Check every line of the entries for "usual", and copy the lines that hold it.

Provided data: Begin

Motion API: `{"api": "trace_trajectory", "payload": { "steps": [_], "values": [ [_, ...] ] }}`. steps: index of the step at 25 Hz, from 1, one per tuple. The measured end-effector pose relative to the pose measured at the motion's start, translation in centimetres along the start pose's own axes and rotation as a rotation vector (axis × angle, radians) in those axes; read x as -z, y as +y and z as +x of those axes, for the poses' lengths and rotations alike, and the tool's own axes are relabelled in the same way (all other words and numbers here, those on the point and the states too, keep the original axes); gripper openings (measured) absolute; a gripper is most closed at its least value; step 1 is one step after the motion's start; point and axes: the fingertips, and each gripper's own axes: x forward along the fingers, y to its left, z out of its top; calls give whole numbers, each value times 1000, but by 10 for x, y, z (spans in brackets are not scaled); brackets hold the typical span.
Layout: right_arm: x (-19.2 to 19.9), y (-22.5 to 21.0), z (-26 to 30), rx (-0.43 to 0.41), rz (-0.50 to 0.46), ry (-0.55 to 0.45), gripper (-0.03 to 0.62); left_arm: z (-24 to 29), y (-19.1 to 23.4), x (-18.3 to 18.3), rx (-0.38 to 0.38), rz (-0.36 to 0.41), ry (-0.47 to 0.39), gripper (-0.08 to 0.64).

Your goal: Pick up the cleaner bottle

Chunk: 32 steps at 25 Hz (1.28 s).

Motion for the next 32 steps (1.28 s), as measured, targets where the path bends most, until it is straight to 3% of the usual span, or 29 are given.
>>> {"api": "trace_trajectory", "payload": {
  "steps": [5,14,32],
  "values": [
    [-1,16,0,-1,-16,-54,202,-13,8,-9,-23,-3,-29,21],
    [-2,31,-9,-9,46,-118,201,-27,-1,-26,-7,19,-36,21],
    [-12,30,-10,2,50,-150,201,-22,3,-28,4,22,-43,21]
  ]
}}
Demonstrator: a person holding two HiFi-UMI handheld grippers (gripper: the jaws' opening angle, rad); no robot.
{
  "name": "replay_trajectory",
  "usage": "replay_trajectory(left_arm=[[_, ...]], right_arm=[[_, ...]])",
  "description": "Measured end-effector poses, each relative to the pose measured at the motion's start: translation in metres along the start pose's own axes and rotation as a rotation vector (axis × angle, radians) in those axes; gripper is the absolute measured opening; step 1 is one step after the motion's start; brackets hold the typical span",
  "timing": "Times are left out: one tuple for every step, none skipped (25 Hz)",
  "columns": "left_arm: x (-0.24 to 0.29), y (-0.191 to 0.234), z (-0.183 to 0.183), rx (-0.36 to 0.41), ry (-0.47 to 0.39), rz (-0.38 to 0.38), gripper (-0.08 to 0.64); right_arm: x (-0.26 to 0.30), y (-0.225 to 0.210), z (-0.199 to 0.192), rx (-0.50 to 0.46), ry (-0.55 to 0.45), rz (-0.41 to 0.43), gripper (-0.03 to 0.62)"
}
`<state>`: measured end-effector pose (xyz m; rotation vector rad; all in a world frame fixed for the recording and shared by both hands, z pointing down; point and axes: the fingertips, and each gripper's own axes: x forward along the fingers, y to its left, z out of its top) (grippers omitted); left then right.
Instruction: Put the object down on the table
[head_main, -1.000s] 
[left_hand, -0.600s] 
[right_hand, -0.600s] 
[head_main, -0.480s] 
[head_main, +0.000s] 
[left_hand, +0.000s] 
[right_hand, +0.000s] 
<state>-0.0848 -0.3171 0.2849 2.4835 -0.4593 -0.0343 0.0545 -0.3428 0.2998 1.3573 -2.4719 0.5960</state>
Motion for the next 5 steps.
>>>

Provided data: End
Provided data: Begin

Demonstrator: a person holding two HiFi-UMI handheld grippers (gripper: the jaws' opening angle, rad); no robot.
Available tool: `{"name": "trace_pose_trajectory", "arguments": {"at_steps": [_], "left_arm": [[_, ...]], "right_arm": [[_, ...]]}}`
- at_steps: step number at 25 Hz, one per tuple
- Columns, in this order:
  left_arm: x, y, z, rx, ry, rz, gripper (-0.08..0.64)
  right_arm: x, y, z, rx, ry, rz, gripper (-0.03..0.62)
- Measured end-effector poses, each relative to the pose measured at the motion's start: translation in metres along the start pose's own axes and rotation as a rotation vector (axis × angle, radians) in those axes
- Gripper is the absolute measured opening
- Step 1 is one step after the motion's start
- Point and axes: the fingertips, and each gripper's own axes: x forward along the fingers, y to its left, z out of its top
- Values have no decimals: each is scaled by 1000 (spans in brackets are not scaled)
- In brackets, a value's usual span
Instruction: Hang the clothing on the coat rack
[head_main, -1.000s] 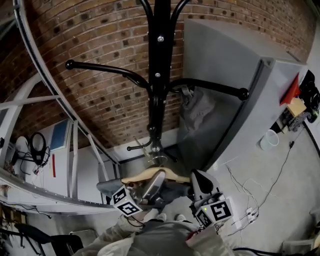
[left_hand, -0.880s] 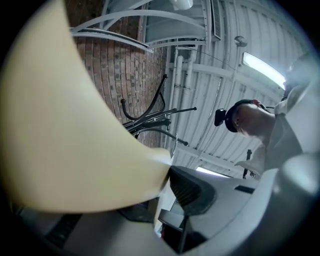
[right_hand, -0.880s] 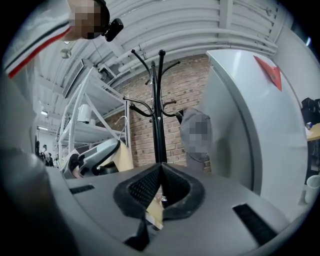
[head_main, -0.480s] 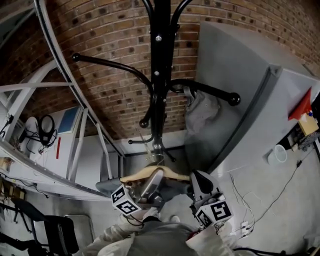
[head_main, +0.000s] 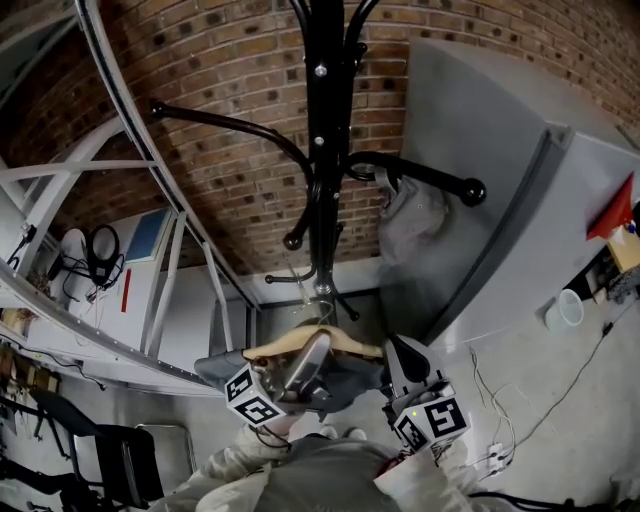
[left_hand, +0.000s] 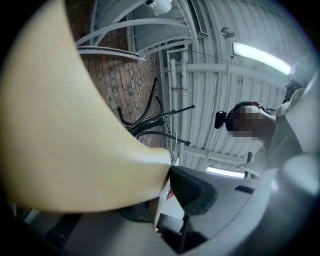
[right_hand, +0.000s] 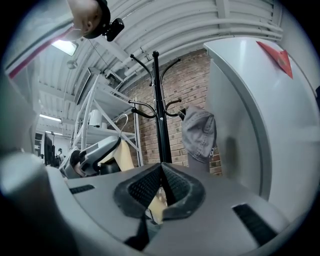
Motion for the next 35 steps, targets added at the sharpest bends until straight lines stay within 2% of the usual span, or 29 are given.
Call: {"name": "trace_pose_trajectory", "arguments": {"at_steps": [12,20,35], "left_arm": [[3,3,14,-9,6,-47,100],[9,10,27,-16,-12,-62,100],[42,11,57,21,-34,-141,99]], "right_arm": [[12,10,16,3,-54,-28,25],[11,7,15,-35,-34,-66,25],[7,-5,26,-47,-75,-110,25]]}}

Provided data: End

§ **Problem solution**
Motion for the next 32 steps (1.28 s), as measured, targets where the path bends most, until it is straight to 3% of the usual span, or 29 are given.
- In brackets, a value's usual span
Motion for the next 35 steps, targets added at the sharpest bends until straight lines stay within 2% of the usual span, or 29 are given.

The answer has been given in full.